Unterlassen
Das Unterlassen ist eine Handlungsalternative zum positiven Tun (zur konkreten Unterscheidung wird der Begriff auch tautologisch als "aktives Tun" bezeichnet) und zum sog. "Dulden". Die Abgrenzung vom Dulden zum Unterlassen ist fließend: Das Dulden stellt eine passive Haltung zum aktiven Handeln eines anderen oder mehrerer anderer dar, während das Unterlassen eine passive Haltung darstellt, die subjektiv darauf gerichtet ist, eine andere Handlungsalternative zu wählen.Die modernen Rechtsordnungen sehen das Unterlassen als solches noch nicht als haftungs- oder strafbegründend an. Vielmehr muss daneben eine Handlungspflicht treten. Grundlage dafür ist die Ausrichtung auf die Eigenverantwortlichkeit des Individuums. Weiterhin bedarf es einer sog. hypothetischen Kausalität für das Schadensereignis.
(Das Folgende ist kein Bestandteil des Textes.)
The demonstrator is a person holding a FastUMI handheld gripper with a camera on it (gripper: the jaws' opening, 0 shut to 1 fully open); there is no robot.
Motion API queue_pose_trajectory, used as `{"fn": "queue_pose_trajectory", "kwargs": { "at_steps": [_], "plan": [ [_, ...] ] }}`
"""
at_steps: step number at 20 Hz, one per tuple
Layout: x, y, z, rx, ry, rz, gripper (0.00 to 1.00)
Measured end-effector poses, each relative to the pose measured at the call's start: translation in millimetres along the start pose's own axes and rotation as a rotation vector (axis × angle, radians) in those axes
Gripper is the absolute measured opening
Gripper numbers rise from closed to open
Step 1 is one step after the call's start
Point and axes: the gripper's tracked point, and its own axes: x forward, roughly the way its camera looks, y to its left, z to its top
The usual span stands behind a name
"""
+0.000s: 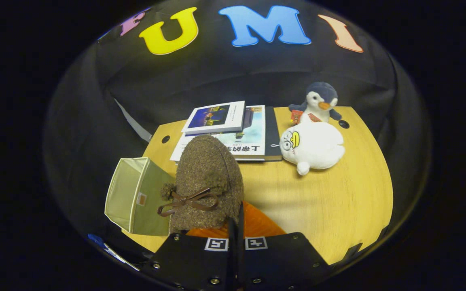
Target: Open the storage box then place both shoes into the box .Put the left shoe in first, then the right shoe, with the right side of both shoes facing outward in a uniform manner.
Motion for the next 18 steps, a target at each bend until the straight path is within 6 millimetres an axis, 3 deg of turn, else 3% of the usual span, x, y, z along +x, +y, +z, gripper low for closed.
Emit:
{"fn": "queue_pose_trajectory", "kwargs": {
  "at_steps": [6,18],
  "plan": [
    [12.0,71.4,2.3,-0.045,0.022,0.056,0.01],
    [29.6,188.0,15.4,-0.164,0.046,0.127,0.01]
  ]
}}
Kann die (mögliche) Handlung (die nicht sozialadäquat zu sein braucht) also nicht hinzugedacht werden, ohne dass der Erfolg in seiner konkreten Art entfiele, fehlt es schließlich an der Zurechenbarkeit.
Zivilrecht
Für das Unterlassen im Deliktsrecht bedarf es Verkehrssicherungspflichten oder einer Garantenstellung als Beschützer- oder Überwachergarant. Andernfalls kann das Unterlassen nicht rechtswidrig sein.
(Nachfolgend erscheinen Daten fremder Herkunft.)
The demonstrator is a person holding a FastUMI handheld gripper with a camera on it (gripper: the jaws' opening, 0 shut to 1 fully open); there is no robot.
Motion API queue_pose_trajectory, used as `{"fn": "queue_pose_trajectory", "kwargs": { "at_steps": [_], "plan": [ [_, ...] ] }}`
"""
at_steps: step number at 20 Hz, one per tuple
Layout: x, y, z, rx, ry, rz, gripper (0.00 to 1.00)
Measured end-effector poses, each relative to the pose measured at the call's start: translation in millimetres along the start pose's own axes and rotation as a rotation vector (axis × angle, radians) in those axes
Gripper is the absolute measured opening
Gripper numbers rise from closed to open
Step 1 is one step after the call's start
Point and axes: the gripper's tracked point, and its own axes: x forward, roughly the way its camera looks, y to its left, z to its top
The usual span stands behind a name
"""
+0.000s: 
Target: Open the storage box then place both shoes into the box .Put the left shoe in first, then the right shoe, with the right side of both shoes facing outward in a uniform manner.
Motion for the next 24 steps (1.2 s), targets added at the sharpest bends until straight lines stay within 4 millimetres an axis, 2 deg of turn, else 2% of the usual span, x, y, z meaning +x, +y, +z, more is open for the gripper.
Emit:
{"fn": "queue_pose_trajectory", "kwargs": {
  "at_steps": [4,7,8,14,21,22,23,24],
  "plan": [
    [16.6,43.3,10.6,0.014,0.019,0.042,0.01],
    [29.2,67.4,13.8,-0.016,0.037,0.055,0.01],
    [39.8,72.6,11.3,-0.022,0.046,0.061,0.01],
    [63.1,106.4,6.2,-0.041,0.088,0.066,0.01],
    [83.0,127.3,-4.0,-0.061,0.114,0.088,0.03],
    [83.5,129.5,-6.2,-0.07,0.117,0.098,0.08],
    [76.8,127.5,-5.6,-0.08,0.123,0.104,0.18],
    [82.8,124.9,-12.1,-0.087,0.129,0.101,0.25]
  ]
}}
Verkehrssicherungspflichten bestimmen sich nach der im Verkehr erforderlichen Sorgfalt, die üblicherweise und verständigerweise erwartet werden kann.
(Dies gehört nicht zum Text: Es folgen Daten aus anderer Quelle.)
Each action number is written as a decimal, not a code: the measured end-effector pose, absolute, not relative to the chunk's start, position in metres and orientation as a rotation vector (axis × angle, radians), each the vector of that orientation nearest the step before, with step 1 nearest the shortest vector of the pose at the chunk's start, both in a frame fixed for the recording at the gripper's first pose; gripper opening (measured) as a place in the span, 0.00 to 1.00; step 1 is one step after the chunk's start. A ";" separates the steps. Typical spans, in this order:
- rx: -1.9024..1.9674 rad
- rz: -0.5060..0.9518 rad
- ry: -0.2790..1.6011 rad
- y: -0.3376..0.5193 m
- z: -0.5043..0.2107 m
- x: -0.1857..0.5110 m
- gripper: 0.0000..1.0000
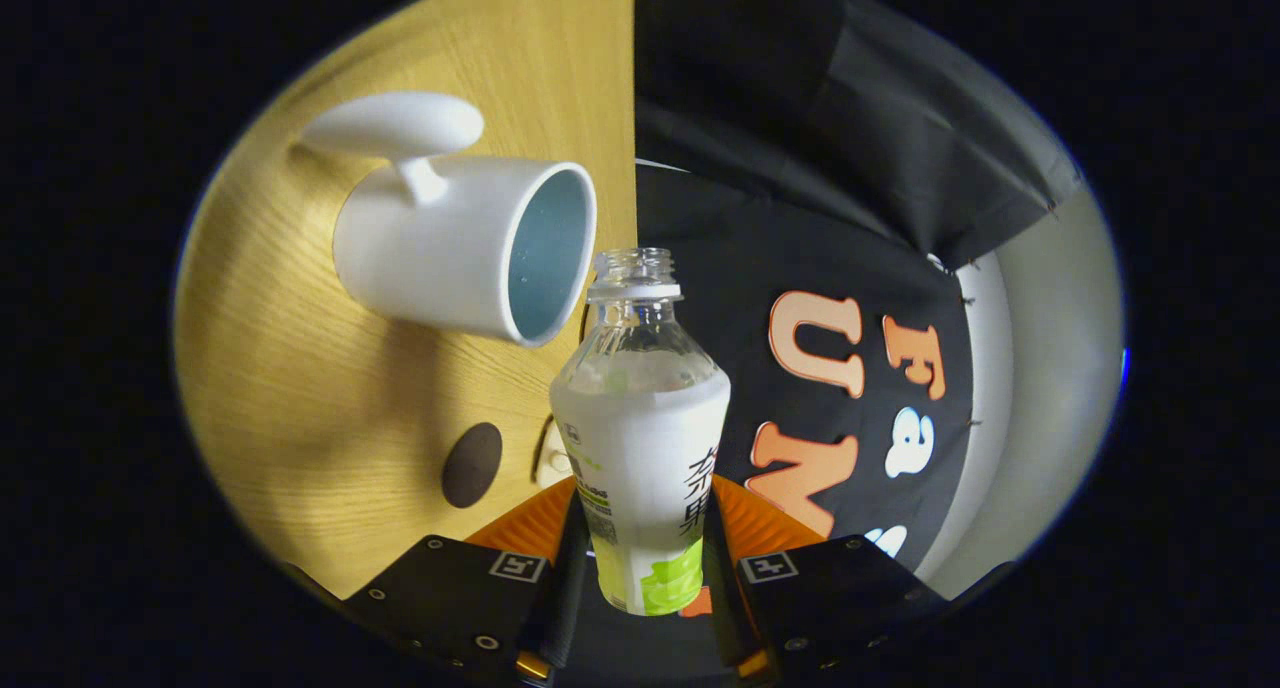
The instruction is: Take the bottle from table, then pour the juice into the cup, finally place the bottle on the coaster
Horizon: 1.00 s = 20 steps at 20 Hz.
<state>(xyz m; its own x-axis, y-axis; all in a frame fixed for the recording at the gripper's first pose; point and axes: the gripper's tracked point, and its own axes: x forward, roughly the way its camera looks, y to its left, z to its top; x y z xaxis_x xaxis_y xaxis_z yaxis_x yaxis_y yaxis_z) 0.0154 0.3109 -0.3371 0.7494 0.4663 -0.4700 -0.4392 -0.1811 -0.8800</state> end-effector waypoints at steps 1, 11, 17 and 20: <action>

Überwachergarant ist derjenige, der eine Gefahrenquelle geschaffen hat oder für eine solche Verantwortung trägt. Insofern fällt darunter auch die sog. "Ingerenz", das vorausgegangene gefährliche Tun. Ferner ist dazu die sog. Zustandshaftung zu zählen.
Beschützergarant ist derjenige, den eine besondere Schutzpflicht hinsichtlich eines Rechtsgutes trifft. Diese Schutzpflicht kann aus der persönlichen Verbundenheit (Ehe, enge Verwandtschaft) oder aus tatsächlicher Übernahme der Gewähr für das Rechtsgut (wobei eine vertragliche Verpflichtung auch nichtig sein kann, daher tatsächliche Übernahme). Eine Schutzpflicht kann sich ansonsten auch aus dem Gesetz ergeben.
Strafrecht
Im Strafrecht ist das Unterlassen grundsätzlich für alle Begehungsdelikte möglich. Wegen des Bestimmtheitsgebotes nach Art. 103 Abs. 2 GG ist für das Unterlassen eine ausdrückliche Norm im Strafgesetzbuch vorgesehen: § 13 StGB:
- (1) Wer es unterläßt, einen Erfolg abzuwenden, der zum Tatbestand eines Strafgesetzes gehört, ist nach diesem Gesetz nur dann strafbar, wenn er rechtlich dafür einzustehen hat, daß der Erfolg nicht eintritt, und wenn das Unterlassen der Verwirklichung des gesetzlichen Tatbestandes durch ein Tun entspricht.
- (2) Die Strafe kann nach § 49 Abs. 1 gemildert werden.
Alle Begehungsdelikte, die vom Wortlaut her aktives Tun verlangen, können daher auch durch Unterlassen verwirklicht werden. Diese Delikte sind, wenn sie durch Unterlassen verwirklicht werden, sog. unechte Unterlassungsdelikte. Diejenigen Delikte, die bereits im Wortlaut von Unterlassen sprechen, sind die sog. echten Unterlassungsdelikte (Bsp.: § 323c StGB - Unterlassene Hilfeleistung).
Die Voraussetzungen für die Verwirklichung eines Straftatbestandes durch Unterlassen sind neben der (ähnlich zum Zivilrecht gestalteten) Garantenstellung die Gleichwertigkeit des Unterlassens zu einem positiven Tun (in der Regel gegeben), die Zumutbarkeit der erforderlichen Handlung und die hypothetische Kausalität. Auf subjektiver Seite muss sich der Täter dieser Merkmale sämtlich bewusst gewesen sein.